Work to complete: Look through the data below. Show each line where the string "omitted" occurs.

Data for review:
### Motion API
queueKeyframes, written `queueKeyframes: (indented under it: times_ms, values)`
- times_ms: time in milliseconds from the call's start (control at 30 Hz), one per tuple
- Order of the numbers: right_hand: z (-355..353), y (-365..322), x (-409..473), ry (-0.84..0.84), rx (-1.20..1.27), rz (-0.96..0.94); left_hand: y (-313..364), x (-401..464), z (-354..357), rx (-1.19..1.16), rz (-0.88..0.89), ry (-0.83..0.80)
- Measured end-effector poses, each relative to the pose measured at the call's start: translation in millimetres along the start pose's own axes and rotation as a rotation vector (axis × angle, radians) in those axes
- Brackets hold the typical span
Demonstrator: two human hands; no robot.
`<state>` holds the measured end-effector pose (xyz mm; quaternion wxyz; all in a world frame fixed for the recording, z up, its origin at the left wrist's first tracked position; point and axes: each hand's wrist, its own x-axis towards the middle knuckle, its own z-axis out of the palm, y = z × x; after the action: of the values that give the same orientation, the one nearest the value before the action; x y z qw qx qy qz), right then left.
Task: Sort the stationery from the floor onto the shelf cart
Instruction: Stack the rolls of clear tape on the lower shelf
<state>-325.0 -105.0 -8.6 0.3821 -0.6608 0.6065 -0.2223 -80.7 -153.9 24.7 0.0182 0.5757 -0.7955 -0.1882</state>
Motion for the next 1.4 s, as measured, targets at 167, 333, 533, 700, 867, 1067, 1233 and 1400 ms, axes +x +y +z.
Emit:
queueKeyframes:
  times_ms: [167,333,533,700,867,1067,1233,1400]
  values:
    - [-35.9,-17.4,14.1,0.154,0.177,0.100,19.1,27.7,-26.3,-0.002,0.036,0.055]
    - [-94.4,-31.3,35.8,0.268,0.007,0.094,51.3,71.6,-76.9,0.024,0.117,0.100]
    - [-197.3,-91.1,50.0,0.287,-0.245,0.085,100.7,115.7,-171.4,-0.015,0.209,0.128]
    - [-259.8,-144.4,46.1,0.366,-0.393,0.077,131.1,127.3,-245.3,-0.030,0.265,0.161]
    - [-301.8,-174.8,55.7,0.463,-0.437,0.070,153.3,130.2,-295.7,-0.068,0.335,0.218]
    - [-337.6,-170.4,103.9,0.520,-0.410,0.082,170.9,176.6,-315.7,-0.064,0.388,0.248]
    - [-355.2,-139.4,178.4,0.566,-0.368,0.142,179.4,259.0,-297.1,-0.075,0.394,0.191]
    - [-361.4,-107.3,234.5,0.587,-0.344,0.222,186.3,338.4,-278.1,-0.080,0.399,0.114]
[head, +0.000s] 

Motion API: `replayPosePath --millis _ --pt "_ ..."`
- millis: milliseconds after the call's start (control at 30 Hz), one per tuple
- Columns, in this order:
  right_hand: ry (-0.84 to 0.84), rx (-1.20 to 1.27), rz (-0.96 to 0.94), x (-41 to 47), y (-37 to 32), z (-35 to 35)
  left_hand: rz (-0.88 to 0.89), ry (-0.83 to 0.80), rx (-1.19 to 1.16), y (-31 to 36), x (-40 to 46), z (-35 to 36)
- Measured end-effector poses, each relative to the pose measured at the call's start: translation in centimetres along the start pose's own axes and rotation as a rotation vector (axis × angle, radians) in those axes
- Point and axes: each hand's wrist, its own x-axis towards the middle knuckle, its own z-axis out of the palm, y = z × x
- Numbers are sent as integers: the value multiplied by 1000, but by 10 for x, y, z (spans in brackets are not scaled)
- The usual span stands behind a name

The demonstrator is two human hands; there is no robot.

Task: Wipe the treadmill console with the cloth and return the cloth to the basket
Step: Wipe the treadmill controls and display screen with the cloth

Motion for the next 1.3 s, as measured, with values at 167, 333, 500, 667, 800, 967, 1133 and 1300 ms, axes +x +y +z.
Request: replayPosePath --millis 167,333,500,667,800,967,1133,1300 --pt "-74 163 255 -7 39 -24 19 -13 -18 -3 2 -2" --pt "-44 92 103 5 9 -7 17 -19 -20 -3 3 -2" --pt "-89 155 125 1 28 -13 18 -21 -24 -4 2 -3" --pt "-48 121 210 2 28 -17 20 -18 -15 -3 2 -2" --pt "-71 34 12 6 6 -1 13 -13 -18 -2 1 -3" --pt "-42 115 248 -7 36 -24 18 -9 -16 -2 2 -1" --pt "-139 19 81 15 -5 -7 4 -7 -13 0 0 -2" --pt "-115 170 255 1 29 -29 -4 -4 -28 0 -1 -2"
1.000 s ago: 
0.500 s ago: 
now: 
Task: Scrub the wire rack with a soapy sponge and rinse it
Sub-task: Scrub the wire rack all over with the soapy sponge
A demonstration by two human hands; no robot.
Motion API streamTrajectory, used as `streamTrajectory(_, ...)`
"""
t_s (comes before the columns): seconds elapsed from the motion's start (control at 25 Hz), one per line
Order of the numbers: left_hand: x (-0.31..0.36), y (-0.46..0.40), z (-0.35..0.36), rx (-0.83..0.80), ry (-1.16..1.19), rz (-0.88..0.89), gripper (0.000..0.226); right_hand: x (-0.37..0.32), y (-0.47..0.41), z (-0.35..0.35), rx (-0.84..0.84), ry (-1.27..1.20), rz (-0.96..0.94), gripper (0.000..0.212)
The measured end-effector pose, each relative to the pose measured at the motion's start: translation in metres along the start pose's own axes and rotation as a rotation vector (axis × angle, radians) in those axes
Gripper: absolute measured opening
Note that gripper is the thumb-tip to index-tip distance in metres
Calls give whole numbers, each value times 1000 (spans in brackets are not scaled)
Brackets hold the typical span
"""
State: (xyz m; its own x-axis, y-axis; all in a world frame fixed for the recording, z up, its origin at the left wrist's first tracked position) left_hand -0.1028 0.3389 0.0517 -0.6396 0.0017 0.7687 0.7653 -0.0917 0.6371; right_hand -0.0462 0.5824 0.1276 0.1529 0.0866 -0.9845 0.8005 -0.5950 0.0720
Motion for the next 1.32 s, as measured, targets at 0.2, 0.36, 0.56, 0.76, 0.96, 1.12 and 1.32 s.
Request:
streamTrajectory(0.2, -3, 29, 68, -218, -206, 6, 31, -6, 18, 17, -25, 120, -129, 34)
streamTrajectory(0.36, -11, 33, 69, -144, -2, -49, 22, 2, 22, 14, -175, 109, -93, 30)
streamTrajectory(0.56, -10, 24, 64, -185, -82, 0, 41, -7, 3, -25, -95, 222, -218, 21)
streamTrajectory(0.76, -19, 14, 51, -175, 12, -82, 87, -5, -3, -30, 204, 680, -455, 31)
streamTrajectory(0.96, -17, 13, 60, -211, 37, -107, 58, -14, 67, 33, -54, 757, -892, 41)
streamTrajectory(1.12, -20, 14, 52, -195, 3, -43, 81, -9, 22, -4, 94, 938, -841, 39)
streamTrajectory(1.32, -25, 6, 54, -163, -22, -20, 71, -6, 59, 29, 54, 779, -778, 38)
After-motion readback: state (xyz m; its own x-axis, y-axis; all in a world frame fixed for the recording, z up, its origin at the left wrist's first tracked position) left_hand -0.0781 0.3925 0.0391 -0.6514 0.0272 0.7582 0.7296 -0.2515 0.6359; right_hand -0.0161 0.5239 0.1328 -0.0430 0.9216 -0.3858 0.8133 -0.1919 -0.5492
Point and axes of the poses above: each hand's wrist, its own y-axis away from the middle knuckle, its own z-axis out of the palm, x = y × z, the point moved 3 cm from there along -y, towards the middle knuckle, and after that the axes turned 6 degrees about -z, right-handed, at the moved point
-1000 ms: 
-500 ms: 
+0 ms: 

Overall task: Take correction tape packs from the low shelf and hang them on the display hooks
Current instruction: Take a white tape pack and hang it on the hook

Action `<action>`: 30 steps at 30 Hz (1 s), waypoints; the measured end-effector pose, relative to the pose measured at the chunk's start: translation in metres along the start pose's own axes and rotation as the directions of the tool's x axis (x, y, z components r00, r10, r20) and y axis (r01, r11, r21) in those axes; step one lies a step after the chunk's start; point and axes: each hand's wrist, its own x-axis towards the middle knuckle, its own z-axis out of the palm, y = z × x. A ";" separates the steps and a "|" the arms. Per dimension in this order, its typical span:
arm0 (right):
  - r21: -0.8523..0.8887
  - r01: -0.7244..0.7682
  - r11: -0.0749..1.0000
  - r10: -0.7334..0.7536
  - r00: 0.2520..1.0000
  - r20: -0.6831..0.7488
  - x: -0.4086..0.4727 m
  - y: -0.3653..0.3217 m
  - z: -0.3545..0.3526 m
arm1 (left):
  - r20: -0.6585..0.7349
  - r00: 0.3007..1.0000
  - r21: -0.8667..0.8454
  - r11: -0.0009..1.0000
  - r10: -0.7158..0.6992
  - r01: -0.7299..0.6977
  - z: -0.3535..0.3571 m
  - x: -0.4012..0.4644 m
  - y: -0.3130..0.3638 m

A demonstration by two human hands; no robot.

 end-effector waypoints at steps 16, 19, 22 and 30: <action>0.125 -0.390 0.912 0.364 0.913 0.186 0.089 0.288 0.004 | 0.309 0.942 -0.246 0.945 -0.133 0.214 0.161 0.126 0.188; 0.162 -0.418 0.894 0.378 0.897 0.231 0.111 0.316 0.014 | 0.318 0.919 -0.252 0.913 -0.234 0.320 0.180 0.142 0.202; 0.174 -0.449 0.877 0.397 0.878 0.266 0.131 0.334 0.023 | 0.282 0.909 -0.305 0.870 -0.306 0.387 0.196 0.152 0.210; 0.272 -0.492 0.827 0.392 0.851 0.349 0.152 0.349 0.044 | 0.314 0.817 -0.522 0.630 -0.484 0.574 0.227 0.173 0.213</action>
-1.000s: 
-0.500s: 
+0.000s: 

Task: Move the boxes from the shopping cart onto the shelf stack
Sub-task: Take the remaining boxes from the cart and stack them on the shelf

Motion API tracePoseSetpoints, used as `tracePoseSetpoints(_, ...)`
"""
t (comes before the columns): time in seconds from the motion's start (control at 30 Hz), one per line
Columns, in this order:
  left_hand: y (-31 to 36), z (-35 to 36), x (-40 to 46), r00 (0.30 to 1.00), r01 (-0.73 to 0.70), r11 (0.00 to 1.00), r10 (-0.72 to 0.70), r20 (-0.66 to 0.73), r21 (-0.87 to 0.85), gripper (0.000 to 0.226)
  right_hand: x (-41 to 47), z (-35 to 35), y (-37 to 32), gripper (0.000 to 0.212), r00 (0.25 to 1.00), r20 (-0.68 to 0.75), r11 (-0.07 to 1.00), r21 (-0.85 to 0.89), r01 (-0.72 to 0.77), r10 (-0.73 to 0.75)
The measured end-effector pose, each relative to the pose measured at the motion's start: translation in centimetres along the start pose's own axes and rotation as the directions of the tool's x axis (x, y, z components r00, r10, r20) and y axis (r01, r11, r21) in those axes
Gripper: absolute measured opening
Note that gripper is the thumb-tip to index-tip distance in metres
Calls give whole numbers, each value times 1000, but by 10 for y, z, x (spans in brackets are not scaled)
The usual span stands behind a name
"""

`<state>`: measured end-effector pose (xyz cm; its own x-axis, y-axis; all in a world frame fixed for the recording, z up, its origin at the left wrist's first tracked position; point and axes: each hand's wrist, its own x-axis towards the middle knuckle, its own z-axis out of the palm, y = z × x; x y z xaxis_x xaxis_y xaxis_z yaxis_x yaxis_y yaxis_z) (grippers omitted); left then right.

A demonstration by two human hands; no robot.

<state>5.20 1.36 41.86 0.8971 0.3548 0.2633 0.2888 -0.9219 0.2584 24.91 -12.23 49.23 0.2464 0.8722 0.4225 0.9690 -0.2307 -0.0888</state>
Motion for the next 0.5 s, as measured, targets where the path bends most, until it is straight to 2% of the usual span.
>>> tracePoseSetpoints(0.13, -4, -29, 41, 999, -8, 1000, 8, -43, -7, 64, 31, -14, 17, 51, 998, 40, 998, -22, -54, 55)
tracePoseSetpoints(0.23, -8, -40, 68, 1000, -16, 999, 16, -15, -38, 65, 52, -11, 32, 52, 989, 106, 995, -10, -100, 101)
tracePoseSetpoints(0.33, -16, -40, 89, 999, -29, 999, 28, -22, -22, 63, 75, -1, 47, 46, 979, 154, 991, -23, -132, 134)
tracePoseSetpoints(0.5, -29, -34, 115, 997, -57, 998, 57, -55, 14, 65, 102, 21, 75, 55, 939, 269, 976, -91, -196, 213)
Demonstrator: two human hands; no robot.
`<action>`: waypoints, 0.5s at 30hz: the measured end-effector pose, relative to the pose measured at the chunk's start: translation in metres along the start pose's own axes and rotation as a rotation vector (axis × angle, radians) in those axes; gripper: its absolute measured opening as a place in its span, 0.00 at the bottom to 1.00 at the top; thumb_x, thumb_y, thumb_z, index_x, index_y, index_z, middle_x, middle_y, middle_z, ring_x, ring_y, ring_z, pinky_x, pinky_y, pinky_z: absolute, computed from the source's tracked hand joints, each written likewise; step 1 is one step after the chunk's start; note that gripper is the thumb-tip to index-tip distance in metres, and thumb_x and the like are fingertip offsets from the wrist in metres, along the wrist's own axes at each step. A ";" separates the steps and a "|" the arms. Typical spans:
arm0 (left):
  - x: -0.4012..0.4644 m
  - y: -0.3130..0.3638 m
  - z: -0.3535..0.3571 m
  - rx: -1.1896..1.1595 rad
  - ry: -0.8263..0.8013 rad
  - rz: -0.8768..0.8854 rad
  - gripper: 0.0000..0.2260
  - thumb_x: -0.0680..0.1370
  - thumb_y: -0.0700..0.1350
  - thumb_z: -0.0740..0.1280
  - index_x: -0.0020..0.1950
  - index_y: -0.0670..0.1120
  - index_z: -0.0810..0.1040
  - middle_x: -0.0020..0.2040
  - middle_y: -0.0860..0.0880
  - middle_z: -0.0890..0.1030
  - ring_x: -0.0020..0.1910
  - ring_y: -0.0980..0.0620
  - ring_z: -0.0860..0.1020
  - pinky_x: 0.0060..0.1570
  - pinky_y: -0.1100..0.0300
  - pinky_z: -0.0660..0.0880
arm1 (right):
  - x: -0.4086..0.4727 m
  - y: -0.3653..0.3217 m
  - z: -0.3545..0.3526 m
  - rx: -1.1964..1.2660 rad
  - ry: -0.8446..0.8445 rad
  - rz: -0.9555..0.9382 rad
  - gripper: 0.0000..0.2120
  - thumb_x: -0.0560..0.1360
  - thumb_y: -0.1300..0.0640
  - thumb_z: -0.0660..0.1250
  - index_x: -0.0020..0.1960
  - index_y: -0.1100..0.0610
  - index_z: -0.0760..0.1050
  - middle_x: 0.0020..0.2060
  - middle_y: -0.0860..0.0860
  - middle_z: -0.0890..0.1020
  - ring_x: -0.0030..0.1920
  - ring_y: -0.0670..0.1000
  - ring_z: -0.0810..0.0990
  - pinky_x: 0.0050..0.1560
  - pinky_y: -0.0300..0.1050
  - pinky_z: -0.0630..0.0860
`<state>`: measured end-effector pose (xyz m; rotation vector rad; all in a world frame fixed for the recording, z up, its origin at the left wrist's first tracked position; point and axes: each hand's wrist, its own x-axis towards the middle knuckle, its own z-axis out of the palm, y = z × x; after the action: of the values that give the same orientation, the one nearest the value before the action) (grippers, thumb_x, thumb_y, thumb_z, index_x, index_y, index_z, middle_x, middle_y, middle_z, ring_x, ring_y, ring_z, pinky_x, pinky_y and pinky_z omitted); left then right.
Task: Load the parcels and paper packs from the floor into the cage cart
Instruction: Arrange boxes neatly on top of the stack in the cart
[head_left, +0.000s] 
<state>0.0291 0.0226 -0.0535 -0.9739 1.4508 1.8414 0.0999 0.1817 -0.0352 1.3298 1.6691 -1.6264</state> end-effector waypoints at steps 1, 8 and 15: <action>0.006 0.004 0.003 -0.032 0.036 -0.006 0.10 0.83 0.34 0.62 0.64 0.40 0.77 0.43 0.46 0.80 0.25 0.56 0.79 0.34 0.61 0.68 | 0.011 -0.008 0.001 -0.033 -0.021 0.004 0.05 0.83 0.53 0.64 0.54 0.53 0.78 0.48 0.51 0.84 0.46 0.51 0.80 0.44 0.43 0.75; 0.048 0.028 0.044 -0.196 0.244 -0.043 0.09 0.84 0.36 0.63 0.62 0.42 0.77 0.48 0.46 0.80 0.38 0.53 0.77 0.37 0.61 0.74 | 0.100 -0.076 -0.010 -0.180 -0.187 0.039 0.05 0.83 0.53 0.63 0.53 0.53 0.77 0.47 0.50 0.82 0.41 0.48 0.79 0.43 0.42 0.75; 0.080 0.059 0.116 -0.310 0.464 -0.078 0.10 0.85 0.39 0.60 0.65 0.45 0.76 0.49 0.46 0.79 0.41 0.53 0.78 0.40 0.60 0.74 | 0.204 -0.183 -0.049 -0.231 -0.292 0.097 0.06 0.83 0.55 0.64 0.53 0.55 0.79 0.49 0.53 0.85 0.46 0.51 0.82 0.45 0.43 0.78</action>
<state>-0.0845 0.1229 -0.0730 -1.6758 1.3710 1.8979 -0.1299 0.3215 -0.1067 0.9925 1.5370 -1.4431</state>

Solution to this task:
`<state>`: measured end-effector pose (xyz cm; its own x-axis, y-axis; all in a world frame fixed for the recording, z up, its origin at the left wrist's first tracked position; point and axes: each hand's wrist, its own x-axis towards the middle knuckle, its own z-axis out of the palm, y = z × x; x y z xaxis_x xaxis_y xaxis_z yaxis_x yaxis_y yaxis_z) (grippers omitted); left then right.
`<state>`: measured end-effector pose (xyz m; rotation vector rad; all in a world frame fixed for the recording, z up, its origin at the left wrist's first tracked position; point and axes: each hand's wrist, its own x-axis towards the middle knuckle, its own z-axis out of the palm, y = z × x; after the action: of the values that give the same orientation, the one nearest the value before the action) (grippers, thumb_x, thumb_y, thumb_z, index_x, index_y, index_z, middle_x, middle_y, middle_z, ring_x, ring_y, ring_z, pinky_x, pinky_y and pinky_z omitted); left then right.

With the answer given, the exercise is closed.